TEMPO.CO, Jakarta - Kementerian Tenaga Kerja dan Transmigrasi mengakui kualitas Balai Latihan Kerja masih buruk. Inilah yang menjadi salah satu faktor penyebab kualitas tenaga kerja Indonesia masih tertinggal dibandingkan dengan negara lain.
"Sarana dan prasarananya, seperti mesin-mesin, banyak yang out of date," kata Direktur Jenderal Pelatihan dan Produktivitas, Kementerian Tenaga Kerja dan Transmigrasi, Abdul Wahab Bangkona, ketika ditemui seusai diskusi kompetensi tenaga kerja berkualitas, Rabu, 20 Februari 2013.
Wahab menuturkan, saat ini ada 21 balai latihan yang dikelola pemerintah pusat, sementara yang dimiliki daerah sekitar 300-an. Kualitas yang buruk sebagian besar dialami BLK milik daerah. "Tak hanya mesin yang tidak di-update, tapi juga tidak mempunyai instruktur memadai," ujarnya.
Rekruitmen instruktur sangat minim sehingga kekurangan jumlah tenaga pengajar. Sering para instruktur, ucap Wahab, dipindah jabatan tanpa ada pengganti. Wahab memperkirakan lima tahun lagi banyak kejuruan di BLK yang kosong tanpa ada instruktur.

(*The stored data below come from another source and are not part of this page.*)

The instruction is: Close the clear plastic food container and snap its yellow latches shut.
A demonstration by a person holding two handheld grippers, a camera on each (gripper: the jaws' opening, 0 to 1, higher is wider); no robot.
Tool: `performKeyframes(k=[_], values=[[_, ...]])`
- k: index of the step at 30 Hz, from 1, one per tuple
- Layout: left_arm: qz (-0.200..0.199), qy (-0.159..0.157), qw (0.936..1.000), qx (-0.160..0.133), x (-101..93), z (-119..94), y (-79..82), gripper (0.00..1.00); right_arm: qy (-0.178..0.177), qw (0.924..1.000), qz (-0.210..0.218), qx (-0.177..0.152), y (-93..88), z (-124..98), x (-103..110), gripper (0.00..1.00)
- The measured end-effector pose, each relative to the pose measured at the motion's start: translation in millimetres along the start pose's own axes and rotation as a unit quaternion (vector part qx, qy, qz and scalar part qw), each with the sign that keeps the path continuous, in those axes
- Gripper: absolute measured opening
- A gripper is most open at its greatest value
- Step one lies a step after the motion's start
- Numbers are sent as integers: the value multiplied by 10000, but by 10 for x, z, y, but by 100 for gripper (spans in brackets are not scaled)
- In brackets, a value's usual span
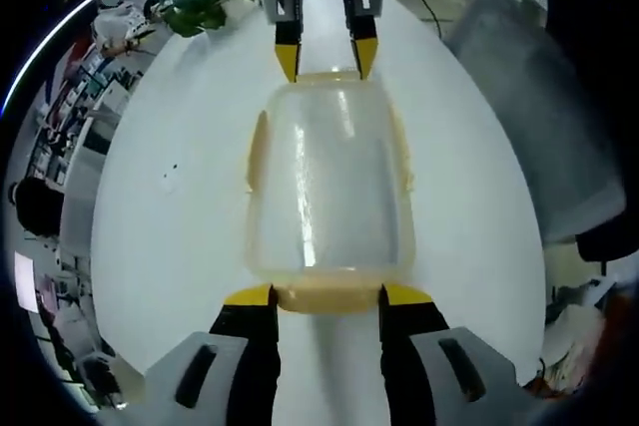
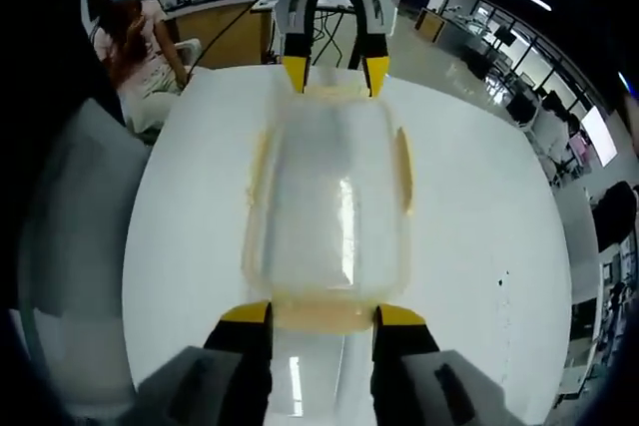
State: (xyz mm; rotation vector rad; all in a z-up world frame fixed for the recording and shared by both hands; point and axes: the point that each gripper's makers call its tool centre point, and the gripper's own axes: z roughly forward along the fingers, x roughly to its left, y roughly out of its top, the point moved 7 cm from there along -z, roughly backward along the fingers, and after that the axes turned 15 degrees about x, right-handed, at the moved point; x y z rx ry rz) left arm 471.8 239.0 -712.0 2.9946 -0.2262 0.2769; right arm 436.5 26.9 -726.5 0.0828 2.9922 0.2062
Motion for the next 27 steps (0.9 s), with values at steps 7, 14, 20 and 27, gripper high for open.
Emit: performKeyframes(k=[7, 14, 20, 27], values=[[162, -28, 9999, -53, 80, 39, 208, 35, 13, 9999, 169, 26, -209, -7, 5, 36], [284, -83, 9995, -93, 103, 84, 403, 35, 56, 9996, 273, 97, -400, 6, 44, 36], [330, -82, 9994, -88, 106, 99, 529, 35, 52, 9994, 319, 77, -517, -22, 82, 36], [305, -114, 9993, -174, 83, 112, 668, 36, 102, 9994, 326, 102, -660, -58, 88, 36]])
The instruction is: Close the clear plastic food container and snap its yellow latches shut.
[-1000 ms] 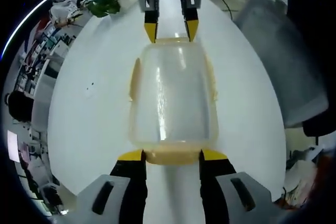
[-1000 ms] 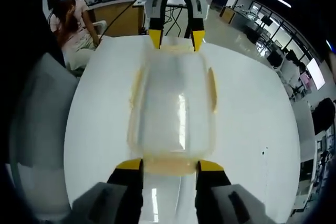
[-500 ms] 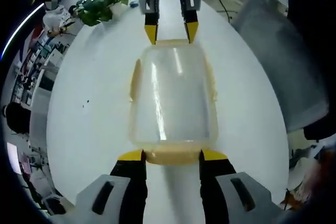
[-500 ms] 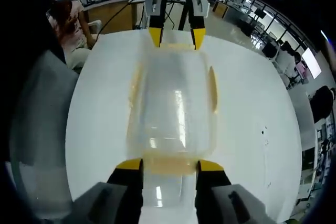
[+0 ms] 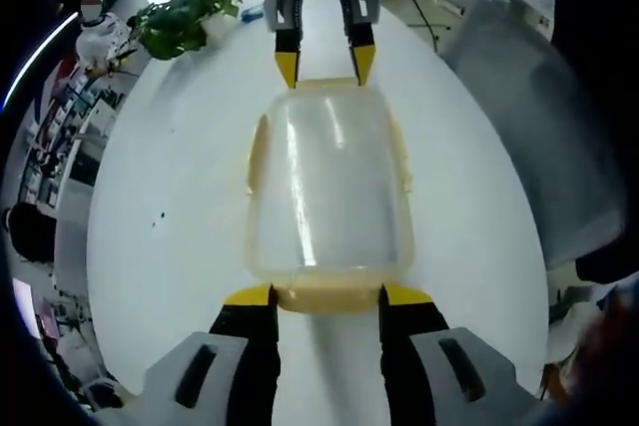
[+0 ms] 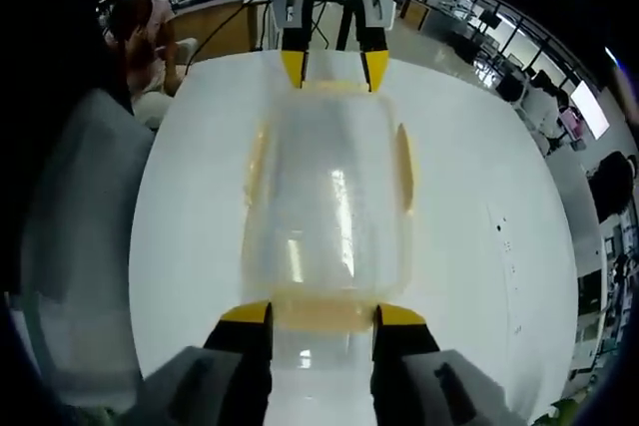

Solusinya, pengelolaan BLK sebaliknya dikembalikan ke pusat. Namun, karena adanya otonomi daerah, pusat tidak bisa langsung menasionalisasi pengelolaanya kalau tidak diserahkan langsung. Provinsi yang sudah mengembalikan pengelolaanya ke pusat antara lain Sulawesi Tenggara, Sumatera Barat, dan Maluku.
Kepala Hubungan Industri PT Astra International Tbk, Muhammad Aditya Warman, menilai lulusan balai latihan belum sepenuhnya dapat diterima di dunia kerja. Alasannya, kemampuan mereka belum mumpuni untuk terjun ke dunia industri. "Masak anak-anak kita yang pintar-pintar itu dilatih dengan mesin hibah buatan 70-an," kata Aditya.